§ Work instructions
With the records as your source, report how many lines contain "willing". Add no other words.

§ Record extracts
BEGIN
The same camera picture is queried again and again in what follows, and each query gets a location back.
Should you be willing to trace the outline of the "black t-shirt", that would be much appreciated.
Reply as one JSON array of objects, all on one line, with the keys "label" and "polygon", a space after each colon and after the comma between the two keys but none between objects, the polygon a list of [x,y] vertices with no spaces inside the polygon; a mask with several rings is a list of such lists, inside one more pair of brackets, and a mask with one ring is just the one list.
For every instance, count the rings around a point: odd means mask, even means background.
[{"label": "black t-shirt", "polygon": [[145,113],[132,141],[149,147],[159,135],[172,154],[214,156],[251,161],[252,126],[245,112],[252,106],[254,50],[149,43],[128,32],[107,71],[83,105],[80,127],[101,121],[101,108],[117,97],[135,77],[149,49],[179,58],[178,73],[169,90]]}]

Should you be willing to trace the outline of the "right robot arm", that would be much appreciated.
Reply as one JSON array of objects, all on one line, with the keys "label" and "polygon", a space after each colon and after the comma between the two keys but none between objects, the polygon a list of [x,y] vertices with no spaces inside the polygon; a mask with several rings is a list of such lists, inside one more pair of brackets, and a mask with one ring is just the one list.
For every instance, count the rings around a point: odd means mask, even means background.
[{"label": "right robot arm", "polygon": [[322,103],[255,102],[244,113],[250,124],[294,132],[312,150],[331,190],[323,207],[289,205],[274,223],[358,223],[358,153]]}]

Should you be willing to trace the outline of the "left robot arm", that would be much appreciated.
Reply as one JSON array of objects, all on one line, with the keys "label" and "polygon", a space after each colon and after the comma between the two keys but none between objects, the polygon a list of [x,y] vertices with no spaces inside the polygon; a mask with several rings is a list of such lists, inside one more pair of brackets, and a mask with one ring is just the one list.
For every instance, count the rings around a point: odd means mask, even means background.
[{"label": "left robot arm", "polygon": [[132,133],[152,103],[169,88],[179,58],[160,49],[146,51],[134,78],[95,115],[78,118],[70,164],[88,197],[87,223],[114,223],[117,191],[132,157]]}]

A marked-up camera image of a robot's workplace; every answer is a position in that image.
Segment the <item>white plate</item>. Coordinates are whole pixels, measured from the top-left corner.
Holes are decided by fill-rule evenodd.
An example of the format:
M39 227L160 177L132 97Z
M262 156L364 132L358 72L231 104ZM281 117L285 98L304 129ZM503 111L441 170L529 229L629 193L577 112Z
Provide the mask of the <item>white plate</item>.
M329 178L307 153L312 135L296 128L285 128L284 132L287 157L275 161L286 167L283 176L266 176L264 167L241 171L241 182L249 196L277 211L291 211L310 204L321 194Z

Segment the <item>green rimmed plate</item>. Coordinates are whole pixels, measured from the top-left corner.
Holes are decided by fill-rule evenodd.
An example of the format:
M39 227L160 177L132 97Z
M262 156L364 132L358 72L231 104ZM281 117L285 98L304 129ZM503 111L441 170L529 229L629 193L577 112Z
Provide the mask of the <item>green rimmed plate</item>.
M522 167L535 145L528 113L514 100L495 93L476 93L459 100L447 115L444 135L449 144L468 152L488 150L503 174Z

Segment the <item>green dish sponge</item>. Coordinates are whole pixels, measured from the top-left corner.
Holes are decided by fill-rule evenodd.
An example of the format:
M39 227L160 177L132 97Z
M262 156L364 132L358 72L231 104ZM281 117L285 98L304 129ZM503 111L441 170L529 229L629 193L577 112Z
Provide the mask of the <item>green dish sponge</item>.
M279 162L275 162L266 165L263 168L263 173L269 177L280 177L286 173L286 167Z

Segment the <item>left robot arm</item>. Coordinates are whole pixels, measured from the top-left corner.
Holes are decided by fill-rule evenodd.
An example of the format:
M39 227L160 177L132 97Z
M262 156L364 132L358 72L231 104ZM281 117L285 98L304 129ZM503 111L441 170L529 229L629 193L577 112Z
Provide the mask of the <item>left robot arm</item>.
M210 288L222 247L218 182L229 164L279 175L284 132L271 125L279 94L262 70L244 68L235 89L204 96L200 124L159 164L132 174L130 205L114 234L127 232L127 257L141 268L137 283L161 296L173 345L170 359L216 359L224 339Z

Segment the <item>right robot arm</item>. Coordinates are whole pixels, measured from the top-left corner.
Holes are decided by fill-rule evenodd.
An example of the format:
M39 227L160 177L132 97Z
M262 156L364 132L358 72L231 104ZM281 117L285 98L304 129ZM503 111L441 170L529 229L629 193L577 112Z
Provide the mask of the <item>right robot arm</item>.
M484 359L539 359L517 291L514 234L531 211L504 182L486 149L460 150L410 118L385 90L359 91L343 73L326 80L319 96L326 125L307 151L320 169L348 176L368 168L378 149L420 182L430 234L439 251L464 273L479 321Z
END
BEGIN
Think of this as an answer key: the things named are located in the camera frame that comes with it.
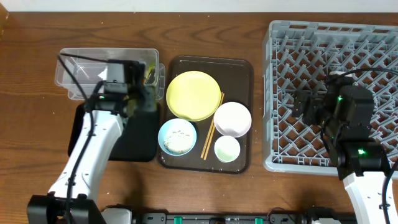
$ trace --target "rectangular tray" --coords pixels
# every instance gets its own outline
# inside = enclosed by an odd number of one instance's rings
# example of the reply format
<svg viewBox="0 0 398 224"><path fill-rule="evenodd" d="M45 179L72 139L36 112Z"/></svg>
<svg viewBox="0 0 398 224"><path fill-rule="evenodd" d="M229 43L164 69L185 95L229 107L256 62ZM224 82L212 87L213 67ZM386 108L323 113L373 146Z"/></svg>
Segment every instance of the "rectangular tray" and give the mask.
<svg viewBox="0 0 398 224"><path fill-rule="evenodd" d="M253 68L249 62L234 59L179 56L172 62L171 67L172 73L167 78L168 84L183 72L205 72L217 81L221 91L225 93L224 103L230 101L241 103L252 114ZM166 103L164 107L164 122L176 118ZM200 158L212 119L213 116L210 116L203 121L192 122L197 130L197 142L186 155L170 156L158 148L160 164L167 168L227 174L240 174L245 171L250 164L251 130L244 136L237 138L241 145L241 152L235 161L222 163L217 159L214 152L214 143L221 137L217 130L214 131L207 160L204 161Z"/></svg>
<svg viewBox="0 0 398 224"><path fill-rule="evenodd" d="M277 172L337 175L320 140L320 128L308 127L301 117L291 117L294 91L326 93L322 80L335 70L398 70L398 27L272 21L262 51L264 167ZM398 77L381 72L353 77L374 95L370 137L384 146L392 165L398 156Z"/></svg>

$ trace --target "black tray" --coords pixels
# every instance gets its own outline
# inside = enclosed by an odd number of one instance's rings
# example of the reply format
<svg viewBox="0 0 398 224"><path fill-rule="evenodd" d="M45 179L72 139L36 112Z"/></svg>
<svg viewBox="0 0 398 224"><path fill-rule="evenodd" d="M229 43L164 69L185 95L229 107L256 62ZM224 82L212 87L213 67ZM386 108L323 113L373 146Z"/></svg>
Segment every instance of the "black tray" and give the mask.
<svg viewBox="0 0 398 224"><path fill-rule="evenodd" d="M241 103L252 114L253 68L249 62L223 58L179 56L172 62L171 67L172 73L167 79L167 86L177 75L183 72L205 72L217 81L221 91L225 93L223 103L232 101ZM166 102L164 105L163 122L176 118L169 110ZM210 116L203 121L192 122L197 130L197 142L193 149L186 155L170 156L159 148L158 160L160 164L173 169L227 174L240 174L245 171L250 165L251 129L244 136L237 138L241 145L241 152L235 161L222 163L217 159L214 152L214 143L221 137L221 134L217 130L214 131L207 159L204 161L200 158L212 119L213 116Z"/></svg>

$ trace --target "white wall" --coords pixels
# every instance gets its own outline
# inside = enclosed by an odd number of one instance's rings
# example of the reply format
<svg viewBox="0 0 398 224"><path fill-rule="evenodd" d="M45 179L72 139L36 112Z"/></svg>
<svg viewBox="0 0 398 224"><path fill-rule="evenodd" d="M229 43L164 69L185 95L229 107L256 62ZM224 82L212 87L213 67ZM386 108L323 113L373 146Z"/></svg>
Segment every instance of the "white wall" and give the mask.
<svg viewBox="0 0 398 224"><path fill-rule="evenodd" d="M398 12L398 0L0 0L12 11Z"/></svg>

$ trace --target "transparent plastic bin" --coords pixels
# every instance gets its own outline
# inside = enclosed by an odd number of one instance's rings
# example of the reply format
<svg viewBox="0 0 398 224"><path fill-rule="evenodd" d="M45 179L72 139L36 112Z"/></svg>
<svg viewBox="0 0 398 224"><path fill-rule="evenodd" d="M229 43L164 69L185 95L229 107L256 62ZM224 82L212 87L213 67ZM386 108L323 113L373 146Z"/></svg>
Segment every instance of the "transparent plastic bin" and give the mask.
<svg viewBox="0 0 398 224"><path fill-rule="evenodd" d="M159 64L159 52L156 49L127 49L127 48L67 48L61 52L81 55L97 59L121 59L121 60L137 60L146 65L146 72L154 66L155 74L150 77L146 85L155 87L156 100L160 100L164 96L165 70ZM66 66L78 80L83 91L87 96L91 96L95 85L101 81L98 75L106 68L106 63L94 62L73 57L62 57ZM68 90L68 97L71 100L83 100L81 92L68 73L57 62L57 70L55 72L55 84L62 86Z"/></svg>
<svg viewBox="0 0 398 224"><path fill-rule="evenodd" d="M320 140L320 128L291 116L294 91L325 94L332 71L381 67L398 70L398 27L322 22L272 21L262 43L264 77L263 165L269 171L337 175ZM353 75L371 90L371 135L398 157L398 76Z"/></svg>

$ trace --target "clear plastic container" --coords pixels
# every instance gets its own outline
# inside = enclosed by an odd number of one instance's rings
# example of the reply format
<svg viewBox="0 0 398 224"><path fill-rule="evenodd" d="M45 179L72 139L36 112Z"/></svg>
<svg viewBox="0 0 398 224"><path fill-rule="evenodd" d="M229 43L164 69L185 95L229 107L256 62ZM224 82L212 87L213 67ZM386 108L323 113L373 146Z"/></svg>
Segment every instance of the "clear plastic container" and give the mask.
END
BEGIN
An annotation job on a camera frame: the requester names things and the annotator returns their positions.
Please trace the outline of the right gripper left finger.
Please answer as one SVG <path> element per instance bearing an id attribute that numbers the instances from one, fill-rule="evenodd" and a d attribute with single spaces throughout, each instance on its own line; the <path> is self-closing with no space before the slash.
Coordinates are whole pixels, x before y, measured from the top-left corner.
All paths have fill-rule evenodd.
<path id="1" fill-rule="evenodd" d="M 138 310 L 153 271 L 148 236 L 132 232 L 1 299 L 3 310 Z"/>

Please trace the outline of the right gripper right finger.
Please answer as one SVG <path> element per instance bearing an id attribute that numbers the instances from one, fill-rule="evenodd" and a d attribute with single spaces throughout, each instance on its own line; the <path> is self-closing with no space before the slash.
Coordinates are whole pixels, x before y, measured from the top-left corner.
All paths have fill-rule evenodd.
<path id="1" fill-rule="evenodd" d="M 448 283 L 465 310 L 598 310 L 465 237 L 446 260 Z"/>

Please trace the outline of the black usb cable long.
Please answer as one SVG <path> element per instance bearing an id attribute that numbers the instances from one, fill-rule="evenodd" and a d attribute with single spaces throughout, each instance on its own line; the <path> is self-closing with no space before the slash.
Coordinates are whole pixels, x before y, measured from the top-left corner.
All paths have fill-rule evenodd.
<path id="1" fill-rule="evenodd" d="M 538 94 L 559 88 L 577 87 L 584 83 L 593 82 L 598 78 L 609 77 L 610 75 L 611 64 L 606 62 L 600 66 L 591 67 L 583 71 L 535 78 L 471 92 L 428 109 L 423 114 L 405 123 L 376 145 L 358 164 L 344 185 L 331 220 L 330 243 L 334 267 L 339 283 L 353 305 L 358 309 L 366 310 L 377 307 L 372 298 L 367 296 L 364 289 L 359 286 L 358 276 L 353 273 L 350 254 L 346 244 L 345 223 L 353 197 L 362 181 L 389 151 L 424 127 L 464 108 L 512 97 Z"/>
END
§ Answer to this problem
3